Gosto do caso de Blaise Cendrars, que não chegou a ter um livro traduzido pelos modernistas (não que eu saiba!), mas deixou marcas poéticas de sua passagem por aqui nos anos 1920. Manuel Bandeira atribui a Cendrars o uso da linguagem coloquial e Mário de Andrade não poupa elogios à escrita do franco-suíço. A poesia de Oswald está repleta de traços em comum com a dele, não só o uso do coloquial, mas a justaposição, a síntese, o corte. Alguns versos de Cendrars poderiam ser uma espécie de arte poética modernista:

“as janelas da minha poesia estão abertas sobre os bulevares”.

Mas, se por um lado, existe esta influência da poesia traduzida, por outro também ocorre sempre uma espécie de “transformação” do poeta traduzido ao chegar em outra língua. Um tradutor pode aproximar o poeta de sua própria dicção, por exemplo, ou traduzir somente parte de uma obra, aquela que julga mais interessante ou que esteja mais afim com a sua estética. A recepção do autor traduzido será determinada pelos poemas que passam a representá-lo em outra língua.

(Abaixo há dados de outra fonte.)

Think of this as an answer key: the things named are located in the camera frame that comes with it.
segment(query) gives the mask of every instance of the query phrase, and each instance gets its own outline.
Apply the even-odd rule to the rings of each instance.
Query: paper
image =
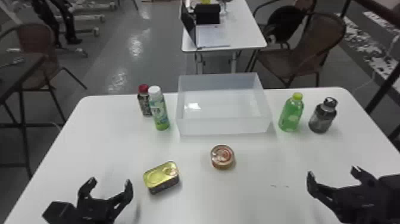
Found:
[[[198,48],[229,46],[225,28],[222,24],[197,25],[196,45]]]

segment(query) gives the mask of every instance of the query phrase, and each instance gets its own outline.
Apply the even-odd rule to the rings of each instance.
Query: rectangular tin can
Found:
[[[145,185],[151,194],[156,194],[179,183],[179,171],[176,163],[168,161],[143,174]]]

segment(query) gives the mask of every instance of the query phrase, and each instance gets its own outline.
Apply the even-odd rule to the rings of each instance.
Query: white bottle cap
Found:
[[[148,89],[149,97],[158,98],[161,96],[161,88],[159,86],[151,86]]]

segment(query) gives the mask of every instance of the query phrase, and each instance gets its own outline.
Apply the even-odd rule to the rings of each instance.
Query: black table
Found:
[[[350,2],[352,0],[346,0],[343,7],[341,17],[343,18],[349,8]],[[388,22],[394,24],[400,29],[400,0],[353,0],[368,10],[381,16]],[[395,67],[394,71],[390,76],[383,82],[382,86],[379,88],[378,92],[368,103],[365,111],[370,114],[386,95],[386,93],[392,88],[393,84],[400,77],[400,63]]]
[[[0,164],[0,167],[25,167],[29,178],[32,177],[32,170],[30,168],[29,160],[29,148],[26,133],[26,121],[23,104],[23,82],[31,76],[36,69],[38,69],[45,61],[45,57],[40,53],[28,53],[28,54],[0,54],[0,65],[9,63],[15,57],[24,57],[25,62],[15,65],[4,67],[0,69],[0,106],[4,105],[8,114],[12,119],[12,123],[0,123],[0,128],[16,127],[19,128],[23,136],[23,148],[24,148],[24,163],[7,163]],[[18,123],[10,109],[6,105],[6,100],[14,93],[18,92],[20,101],[20,123]]]

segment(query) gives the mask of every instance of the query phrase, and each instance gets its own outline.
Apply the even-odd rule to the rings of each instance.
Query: dark gray bottle
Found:
[[[333,119],[337,115],[335,107],[338,101],[332,97],[327,97],[322,104],[318,104],[315,108],[314,114],[311,116],[308,126],[313,132],[325,133]]]

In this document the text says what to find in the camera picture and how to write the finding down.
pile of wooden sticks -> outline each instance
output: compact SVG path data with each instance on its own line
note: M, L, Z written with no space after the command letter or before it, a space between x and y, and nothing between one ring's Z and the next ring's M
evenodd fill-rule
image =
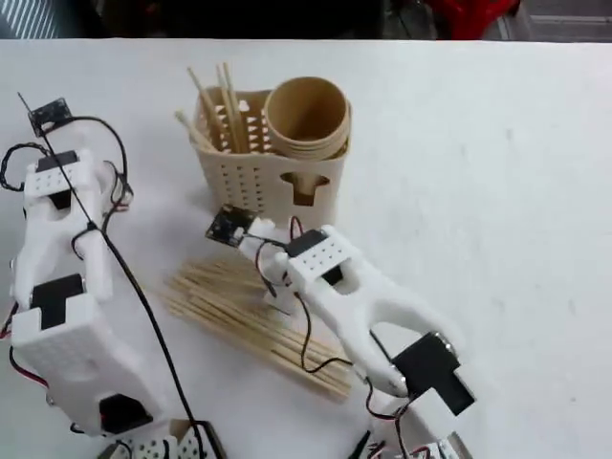
M238 103L238 97L233 88L231 82L230 67L227 62L223 63L223 70L221 65L217 65L217 81L219 84L219 90L221 92L221 98L223 99L223 107L221 112L217 110L212 97L208 93L208 90L202 85L200 79L195 75L193 70L188 67L187 72L198 89L200 97L200 103L202 109L208 113L208 119L211 120L216 127L219 129L221 136L228 140L229 149L232 153L249 153L249 137L247 134L246 124L243 120L242 113L240 111L240 104ZM206 150L219 152L217 148L203 136L189 121L185 113L181 110L177 110L174 113L176 119L187 129L189 136L201 147Z
M246 260L186 262L166 283L170 292L163 298L173 314L195 321L332 400L342 402L348 397L351 375L343 364L331 363L316 374L302 369L304 335L263 304L266 287ZM305 365L313 368L332 357L343 355L311 339Z

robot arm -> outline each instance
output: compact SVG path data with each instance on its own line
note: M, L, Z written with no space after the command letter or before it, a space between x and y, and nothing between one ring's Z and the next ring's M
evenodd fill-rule
M87 219L57 162L97 226L116 191L114 167L87 148L28 167L26 237L11 263L11 295L18 304L11 344L47 382L48 400L85 433L112 437L157 426L167 421L164 398L102 309L113 297L110 254L99 231L85 231ZM54 278L57 263L73 250L84 276Z
M291 312L294 296L302 298L372 385L403 399L390 406L389 413L409 399L402 416L409 450L432 443L447 446L448 438L473 424L479 384L476 372L459 360L464 354L461 333L416 294L384 276L334 227L311 229L287 241L287 231L279 231L272 221L225 207L207 236L256 260L273 286L267 300L276 308ZM259 260L257 252L271 239L282 243L282 250ZM379 322L412 330L421 338L390 362L370 336ZM397 437L389 423L383 423L382 431L385 441Z

perforated basket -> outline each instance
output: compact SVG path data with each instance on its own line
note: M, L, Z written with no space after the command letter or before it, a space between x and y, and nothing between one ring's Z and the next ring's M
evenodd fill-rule
M219 118L227 127L227 116L221 91L208 88L210 98L217 108ZM266 97L270 91L237 92L241 106L243 125L248 130L249 153L230 153L229 140L214 122L208 119L200 100L195 113L197 129L207 137L221 153L206 150L191 140L195 148L208 186L219 206L231 204L254 210L271 218L280 227L286 226L295 215L307 228L317 228L333 223L336 214L336 196L344 160L349 151L350 135L345 145L329 160L304 162L278 156L268 136L263 116ZM316 178L314 195L295 190L296 175Z

paper cup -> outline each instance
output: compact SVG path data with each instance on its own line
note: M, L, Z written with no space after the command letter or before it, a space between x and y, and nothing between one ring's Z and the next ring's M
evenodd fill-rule
M338 86L314 76L280 84L266 100L264 117L274 150L301 161L334 157L350 131L348 100ZM299 193L315 192L317 176L293 174L293 179Z

white table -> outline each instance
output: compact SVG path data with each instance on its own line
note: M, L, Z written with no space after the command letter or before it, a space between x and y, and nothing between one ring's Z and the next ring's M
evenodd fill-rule
M111 234L146 283L209 250L206 184L183 129L192 64L236 86L328 77L353 103L338 226L386 273L465 330L499 397L491 458L606 457L612 385L612 47L419 42L0 41L0 144L32 139L32 106L63 96L120 131L136 190ZM102 150L117 159L113 144ZM11 163L18 181L33 156ZM23 238L0 194L0 299ZM178 399L151 327L117 270L118 334ZM154 301L197 417L231 458L344 458L365 430L364 390L331 404ZM405 343L383 333L399 350ZM6 356L4 343L0 355ZM0 374L0 456L94 457L41 390Z

Me ocorre o livro Canções da forca, do alemão Christian Morgenstern, traduzido por Sebastião Uchoa Leite em parceria com Montez Magno. A poesia de Morgenstern parece ter impregnado a obra de Sebastião com um tipo de humor e nonsense. Ou será que o poeta Sebastião terá escolhido traduzir Morgestern por se identificar com elementos de sua escrita? De todo modo, o Morgenstern a que temos acesso se aproxima da obra de Sebastião e o próprio tradutor anota, no prefácio, que o alemão tem um lado mais místico que não foi privilegiado na coletânea. Copio um poema curioso dele, em que o personagem só existe para dar conta da rima:

 

Palmström, ao lado de um certo Sr. Korf
Viaja para a aldeia boêmia de Dorf.

Tudo lá lhe é incompreensível, de tal sorte
Que nada entende da fala da coorte.

Mesmo o sr. Korf (que só o acompanha
Por causa da rima) a tudo estranha.

Mas justo isso o faz feliz da vida.
Muito encantado ele retorna em seguida.

E anota em sua semanal crônica:
“Outra grande aventura ôntica.”

 

E, a seguir, o famoso auto-epitáfio de Sebastião:

 

aqui jaz
para o seu deleite
sebastião
uchoa
leite

 

Salta aos olhos uma proximidade dos dois no tom, no tipo de humor e no uso de recursos como uma rima cheia de personalidade. Tanto que a morte, neste auto-epitáfio, parece acontecer apenas por causa dela, a rima. Deleitando a nós, leitores.

***

Marília Garcia nasceu em 1979, no Rio de Janeiro. Publicou, entre outros, Um teste de resistores (7letras, 2014) e Câmera lenta (Companhia das Letras, 2017; vencedor do Prêmio Oceanos de Literatura 2018).